What does a cardiac CT show? Some technical aspects.
In collaboration with Drs. Ricardo Bracer and Trevor Lundstrom in the radiology departments at BBH Princeton and St. Vincent’s hospital, part of Ascension, we have been performing cardiac CT imaging using 128 and 256 slice CT system for the diagnosis of cardiovascular pathology. These high-resolution CT systems allow for better image quality in over 98% of the patients regardless of the body habitus. The studies are gated to the ECG, and a slow heart rate is desirable because the optimal face free of motion occurs during diastole. This is the phase where the left ventricle fills with blood and when the coronary artery perfusion occurs. We encourage the use of a beta-blocker (IV or oral) prior to the study to achieve heart rates of 50 to 55. Irregular heart rates such as seen in AFib or multiple PVCs render the study suboptimal. During the imaging acquisition, we usually asked our patients to hold their breath for 15-20 seconds. This prevents motion artifact. IV contrast is needed to visualize the heart chambers and the coronary arteries. We usually inject 80-100 ml of iodinated contrast material for a typical study. Patients with a previous allergy to contrast are premedicated. In patients with diabetes, we hold the metformin for 48 hours. We discourage contrast CT studies in patients with renal dysfunction and creatinine over 1.8. For coronary CT, the volume of acquisition and duration of the scan is reduced. This results in less radiation exposure to the patient. When there is no contraindication, sublingual nitroglycerin is administered to vasodilate the coronaries. The patients are closely monitored by our radiology nursing staff during the entire exam. The radiation exposure is low and for cardiac CT ranged in 15-25 mSv for 64 slice scanners or less and <5 mSv for the new 256 slice scanner. This results in a significant difference in exposure and lifetime cumulative radiation risk. Drs. Barry Rayburn and Benjamin Plaisance have Level 3 certification for the interpretation and analysis of cardiac CT imaging at Cardiology Specialists of Birmingham, St. Vincent’s.
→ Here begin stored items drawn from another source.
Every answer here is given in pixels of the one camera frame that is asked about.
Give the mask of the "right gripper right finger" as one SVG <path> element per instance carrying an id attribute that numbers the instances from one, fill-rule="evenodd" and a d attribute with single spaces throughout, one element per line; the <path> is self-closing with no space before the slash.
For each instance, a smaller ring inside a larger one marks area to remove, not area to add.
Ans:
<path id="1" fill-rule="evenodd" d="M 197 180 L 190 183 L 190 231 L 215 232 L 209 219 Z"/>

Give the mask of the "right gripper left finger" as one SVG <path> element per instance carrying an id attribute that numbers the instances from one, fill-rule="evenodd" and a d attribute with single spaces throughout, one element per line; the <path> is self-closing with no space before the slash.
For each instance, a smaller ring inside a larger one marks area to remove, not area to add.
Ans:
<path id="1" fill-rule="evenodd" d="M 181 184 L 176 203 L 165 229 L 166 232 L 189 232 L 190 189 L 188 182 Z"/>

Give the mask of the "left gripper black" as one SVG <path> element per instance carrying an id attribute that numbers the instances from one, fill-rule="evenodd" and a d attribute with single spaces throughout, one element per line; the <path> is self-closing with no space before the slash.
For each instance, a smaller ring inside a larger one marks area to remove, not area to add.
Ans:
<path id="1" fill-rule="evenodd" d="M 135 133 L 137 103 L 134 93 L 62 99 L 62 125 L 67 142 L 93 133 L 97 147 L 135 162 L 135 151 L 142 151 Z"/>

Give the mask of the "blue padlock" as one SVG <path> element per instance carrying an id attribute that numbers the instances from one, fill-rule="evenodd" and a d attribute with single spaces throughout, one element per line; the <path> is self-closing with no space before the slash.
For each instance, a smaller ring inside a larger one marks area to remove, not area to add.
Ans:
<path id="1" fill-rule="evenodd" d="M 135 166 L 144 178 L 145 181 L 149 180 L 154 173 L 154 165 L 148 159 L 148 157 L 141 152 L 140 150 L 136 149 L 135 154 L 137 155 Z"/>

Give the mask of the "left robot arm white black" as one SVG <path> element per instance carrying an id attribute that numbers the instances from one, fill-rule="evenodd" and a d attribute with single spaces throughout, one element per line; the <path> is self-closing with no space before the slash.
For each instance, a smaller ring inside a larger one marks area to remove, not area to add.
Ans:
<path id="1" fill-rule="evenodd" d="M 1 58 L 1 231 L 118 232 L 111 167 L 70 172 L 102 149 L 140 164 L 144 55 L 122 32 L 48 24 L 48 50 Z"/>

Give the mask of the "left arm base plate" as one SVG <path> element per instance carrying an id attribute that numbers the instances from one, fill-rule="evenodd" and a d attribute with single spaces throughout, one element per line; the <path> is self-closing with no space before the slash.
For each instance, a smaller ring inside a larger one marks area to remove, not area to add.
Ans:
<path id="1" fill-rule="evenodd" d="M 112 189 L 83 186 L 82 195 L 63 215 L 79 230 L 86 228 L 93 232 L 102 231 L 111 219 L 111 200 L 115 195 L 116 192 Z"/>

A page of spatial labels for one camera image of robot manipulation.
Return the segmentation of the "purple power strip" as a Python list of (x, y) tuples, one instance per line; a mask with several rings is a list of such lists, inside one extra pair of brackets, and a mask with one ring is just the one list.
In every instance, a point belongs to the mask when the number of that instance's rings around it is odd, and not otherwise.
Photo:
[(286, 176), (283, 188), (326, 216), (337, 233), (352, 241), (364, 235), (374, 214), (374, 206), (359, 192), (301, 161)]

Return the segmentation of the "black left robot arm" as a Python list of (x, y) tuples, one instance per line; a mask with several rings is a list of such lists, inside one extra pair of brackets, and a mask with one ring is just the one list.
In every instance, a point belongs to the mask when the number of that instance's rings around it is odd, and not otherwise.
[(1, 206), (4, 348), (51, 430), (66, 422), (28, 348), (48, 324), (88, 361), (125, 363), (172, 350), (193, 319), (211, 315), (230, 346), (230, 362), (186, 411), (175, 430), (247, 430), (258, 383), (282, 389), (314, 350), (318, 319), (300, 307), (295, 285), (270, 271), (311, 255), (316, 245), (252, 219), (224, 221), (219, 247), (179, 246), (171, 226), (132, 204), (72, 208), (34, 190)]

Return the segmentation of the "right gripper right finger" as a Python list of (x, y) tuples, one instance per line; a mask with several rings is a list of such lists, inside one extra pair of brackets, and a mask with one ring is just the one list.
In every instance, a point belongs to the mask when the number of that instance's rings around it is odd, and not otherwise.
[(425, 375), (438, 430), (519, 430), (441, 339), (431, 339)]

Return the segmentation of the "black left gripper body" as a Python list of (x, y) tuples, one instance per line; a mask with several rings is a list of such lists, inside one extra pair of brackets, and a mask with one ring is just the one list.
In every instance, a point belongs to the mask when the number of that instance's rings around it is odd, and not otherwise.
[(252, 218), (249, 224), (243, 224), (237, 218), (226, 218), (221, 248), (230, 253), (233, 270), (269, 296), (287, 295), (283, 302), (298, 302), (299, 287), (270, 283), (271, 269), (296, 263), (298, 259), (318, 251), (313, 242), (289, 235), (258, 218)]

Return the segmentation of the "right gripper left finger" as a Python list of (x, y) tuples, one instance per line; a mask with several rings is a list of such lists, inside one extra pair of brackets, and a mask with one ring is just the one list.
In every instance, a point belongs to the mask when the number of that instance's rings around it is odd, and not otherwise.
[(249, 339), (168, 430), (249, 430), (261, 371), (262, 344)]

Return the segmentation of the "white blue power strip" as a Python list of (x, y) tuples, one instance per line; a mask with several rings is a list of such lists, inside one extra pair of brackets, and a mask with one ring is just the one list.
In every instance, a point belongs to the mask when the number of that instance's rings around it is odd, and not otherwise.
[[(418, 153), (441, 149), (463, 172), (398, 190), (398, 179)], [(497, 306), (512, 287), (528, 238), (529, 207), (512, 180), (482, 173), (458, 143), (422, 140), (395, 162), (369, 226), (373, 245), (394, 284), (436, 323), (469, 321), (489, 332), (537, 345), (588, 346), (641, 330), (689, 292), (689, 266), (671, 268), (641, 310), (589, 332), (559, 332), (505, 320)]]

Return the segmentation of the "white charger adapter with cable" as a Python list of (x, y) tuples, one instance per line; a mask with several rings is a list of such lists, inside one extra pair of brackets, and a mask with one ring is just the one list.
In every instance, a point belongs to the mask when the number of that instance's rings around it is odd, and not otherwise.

What does cardiac CT show? Calcium scoring (Agatston score).
The calcium score is a measure of calcium burden in the coronary arteries. It is based on the radiographic density waited volume of plaque. There is no need for contrast injection. It is a robust predictor of cardiovascular events with a score of greater than 100 increasing the risk ratio to 1.88. Patients with low ASCVD risks derive very little benefit from the calcium score. However, patients with moderate clinical risk and very high calcium scores (greater than 300) have been shown to be at high risk for clinical events.
What does a cardiac CT show? Coronary angiography.
One of the newer cardiac applications of Cardiac CT has been coronary angiography. Higher-resolution CT systems allow for shorter breath-hold, smaller contrast injection volumes, less heart rate variability, and fewer artifacts. Compared to coronary angiography, sensitivity and specificity ranged from 75-95 percent and 95-99 percent respectively. CT angiography is best performed in patients with lower calcium burden. Partial volume effects and blooming artifacts make it difficult to assess the coronaries in patients with large calcium burden or patients with coronary stents. A regular invasive coronary angiography is preferred in these patients. Below is an example of a patient presenting with chest pain and who underwent a cardiac CT angiography. There is an area of calcified but not obstructive plaque in the proximal LAD.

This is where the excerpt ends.